> Problem: First find the line with "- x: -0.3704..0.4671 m" in the entries below, then set down exactly every line through the line with "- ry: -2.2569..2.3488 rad", that line included.

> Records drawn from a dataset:

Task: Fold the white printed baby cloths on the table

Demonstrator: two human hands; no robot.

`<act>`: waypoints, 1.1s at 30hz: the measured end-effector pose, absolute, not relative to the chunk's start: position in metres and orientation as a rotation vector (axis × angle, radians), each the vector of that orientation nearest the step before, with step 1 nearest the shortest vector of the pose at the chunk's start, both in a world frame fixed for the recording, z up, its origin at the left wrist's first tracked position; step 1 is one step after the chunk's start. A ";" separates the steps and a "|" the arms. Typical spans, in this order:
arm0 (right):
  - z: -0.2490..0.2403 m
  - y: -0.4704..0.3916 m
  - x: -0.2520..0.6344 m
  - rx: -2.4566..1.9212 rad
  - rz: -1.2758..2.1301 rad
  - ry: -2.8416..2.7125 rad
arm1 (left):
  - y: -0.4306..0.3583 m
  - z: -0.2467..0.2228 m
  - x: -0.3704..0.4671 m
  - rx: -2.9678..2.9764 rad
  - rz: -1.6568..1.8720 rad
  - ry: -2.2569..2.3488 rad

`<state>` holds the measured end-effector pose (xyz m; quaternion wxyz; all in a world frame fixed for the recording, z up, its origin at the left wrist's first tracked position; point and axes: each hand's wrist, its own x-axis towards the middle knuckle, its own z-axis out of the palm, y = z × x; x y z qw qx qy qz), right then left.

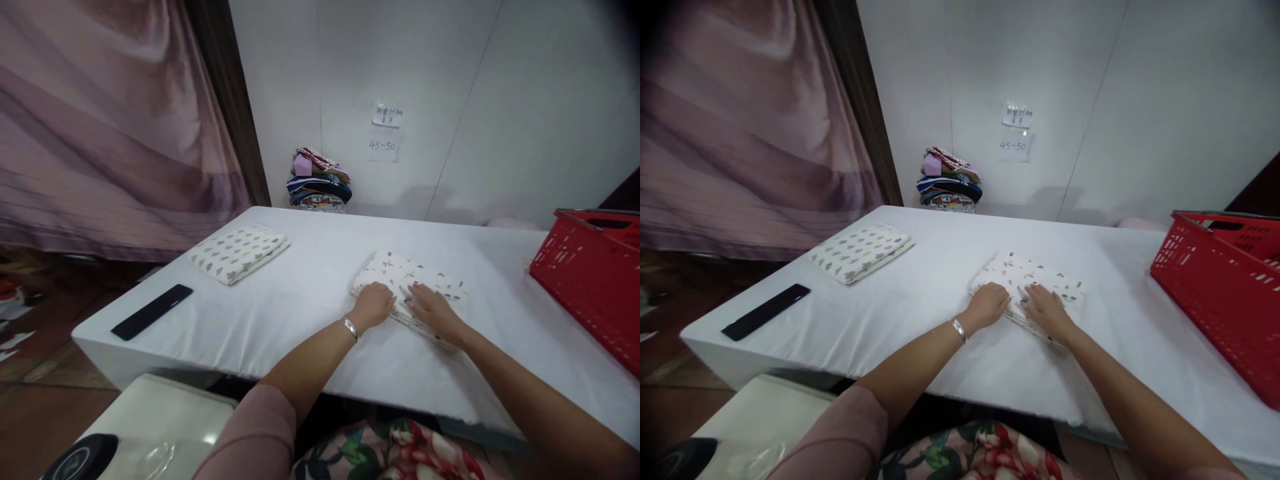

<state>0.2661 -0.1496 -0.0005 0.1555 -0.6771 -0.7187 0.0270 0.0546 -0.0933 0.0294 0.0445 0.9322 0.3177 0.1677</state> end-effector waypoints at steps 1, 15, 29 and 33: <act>-0.004 -0.157 0.256 -1.951 0.072 -2.107 | -0.087 0.028 0.054 2.848 0.547 1.013; -0.011 -0.203 0.237 -1.971 -0.163 -2.248 | -0.075 0.007 0.043 2.742 0.551 1.144; -0.013 -0.223 0.283 -2.022 0.419 -1.118 | -0.034 0.021 0.040 2.238 0.567 1.526; -0.021 -0.222 0.275 -1.997 0.464 -1.071 | -0.034 0.018 0.039 2.198 0.523 1.552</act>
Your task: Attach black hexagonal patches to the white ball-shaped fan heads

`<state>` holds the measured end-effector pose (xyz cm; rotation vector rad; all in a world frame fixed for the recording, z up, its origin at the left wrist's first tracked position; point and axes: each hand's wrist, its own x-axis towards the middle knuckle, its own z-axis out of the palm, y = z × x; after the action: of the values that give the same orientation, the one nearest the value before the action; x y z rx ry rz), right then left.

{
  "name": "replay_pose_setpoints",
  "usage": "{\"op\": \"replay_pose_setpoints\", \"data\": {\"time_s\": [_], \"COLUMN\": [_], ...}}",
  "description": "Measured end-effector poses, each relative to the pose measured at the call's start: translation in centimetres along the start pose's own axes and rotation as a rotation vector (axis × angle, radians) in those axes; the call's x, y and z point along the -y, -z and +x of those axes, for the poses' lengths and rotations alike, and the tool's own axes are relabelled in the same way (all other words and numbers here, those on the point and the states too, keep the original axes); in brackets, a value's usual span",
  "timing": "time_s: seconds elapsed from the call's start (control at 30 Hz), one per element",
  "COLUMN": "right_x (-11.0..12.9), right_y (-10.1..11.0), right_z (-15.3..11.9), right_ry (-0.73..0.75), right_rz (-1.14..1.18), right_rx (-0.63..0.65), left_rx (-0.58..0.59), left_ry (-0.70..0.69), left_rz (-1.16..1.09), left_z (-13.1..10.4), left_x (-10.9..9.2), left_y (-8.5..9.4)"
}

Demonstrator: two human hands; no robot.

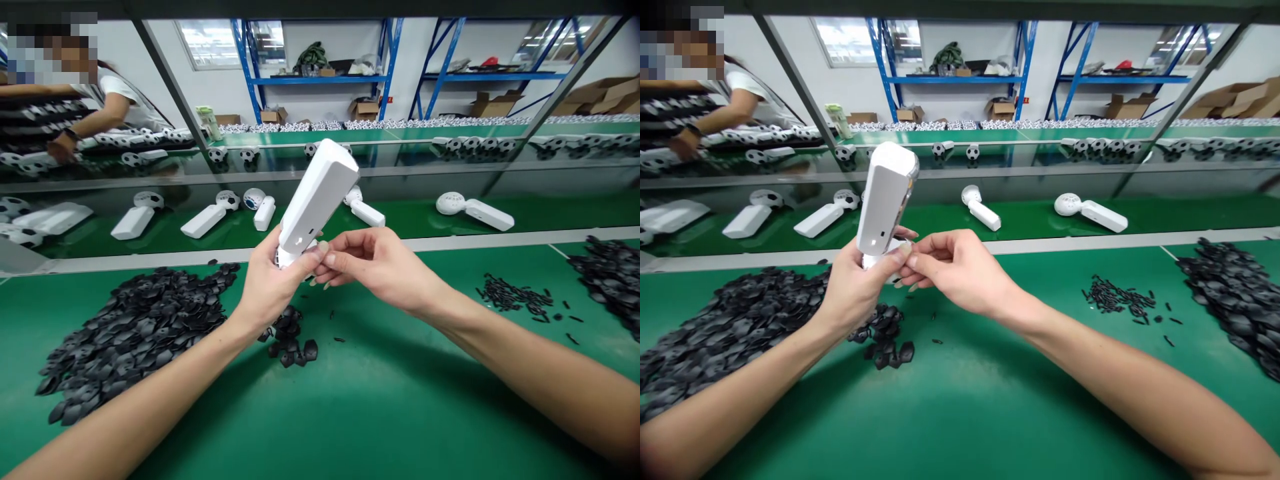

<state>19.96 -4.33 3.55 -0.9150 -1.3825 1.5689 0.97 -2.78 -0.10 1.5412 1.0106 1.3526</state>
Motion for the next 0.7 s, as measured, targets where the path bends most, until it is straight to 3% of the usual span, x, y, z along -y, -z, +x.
{"op": "replay_pose_setpoints", "data": {"time_s": [0.1,0.23,0.47,0.7], "right_x": [0.6,0.9,-0.8,-2.0], "right_y": [0.5,0.7,0.7,0.3], "right_z": [0.0,0.2,0.3,0.2], "right_ry": [0.003,0.002,0.005,0.06], "right_rz": [-0.079,-0.158,-0.334,-0.277], "right_rx": [0.056,-0.007,-0.006,0.158], "left_rx": [0.008,-0.028,-0.008,0.049], "left_ry": [-0.005,0.056,0.233,0.286], "left_rz": [-0.046,-0.096,-0.295,-0.372], "left_z": [0.3,0.4,0.7,0.9], "left_x": [0.3,-0.4,-2.2,-2.1], "left_y": [0.2,0.2,0.0,0.0]}}
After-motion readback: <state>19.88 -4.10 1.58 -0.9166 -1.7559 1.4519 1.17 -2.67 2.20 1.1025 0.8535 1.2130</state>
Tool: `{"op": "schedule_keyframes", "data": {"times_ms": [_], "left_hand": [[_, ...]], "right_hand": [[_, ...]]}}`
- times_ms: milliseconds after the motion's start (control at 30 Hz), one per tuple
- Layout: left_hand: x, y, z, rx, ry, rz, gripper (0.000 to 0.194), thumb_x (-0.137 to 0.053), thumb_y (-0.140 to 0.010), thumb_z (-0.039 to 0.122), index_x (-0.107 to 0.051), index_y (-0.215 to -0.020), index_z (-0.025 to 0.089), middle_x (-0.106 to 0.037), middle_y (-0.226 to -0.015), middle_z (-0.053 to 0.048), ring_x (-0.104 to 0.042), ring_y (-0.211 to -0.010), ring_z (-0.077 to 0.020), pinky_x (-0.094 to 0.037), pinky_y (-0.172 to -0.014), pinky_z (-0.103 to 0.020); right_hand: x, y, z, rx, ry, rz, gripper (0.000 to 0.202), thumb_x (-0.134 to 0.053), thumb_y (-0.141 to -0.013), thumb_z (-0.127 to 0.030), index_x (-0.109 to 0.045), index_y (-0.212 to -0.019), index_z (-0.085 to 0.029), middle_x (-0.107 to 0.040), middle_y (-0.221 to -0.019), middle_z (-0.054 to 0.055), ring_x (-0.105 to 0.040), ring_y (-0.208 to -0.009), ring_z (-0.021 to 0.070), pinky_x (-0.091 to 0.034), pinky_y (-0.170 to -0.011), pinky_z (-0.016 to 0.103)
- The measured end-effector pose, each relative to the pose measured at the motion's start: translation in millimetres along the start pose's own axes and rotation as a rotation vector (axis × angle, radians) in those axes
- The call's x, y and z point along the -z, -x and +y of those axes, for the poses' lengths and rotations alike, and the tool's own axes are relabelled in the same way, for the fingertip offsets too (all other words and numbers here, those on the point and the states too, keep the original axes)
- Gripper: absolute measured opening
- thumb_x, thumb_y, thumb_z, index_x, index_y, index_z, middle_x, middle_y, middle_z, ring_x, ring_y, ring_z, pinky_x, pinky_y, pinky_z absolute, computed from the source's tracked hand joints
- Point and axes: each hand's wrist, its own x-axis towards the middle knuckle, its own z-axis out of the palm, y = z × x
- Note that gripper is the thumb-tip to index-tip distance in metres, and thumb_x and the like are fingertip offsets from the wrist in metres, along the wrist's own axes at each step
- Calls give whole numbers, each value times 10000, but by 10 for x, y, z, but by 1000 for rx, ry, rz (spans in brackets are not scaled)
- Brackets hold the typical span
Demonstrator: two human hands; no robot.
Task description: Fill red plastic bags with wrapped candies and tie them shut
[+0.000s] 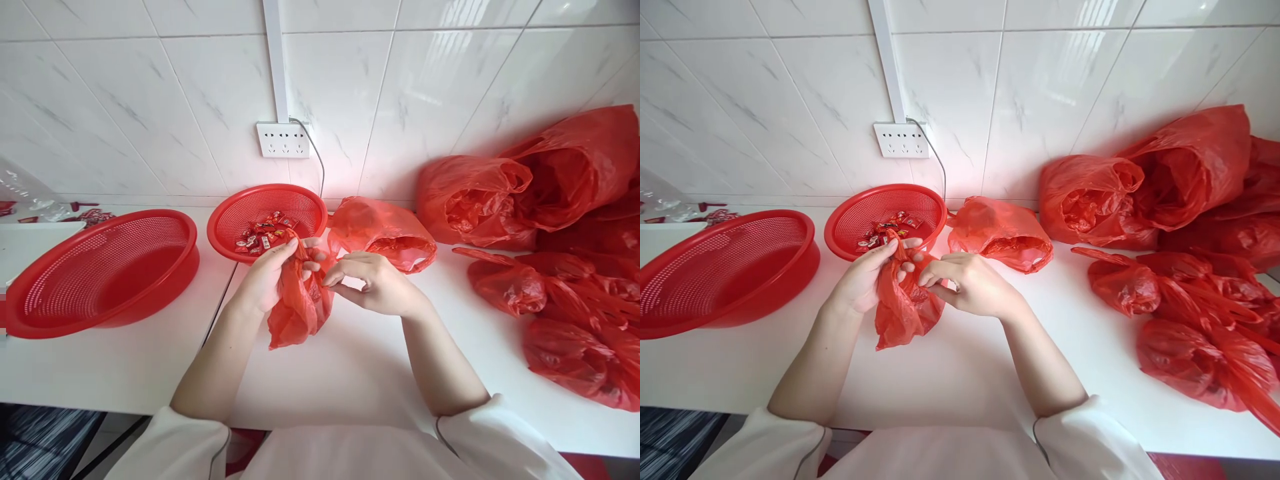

> Output of the exercise:
  - x: -0.3704..0.4671 m
  - rx: -2.9678..2.9764 rad
  - rz: -1.6568..1.8720 rad
  - ry: -2.2569..2.3488 rad

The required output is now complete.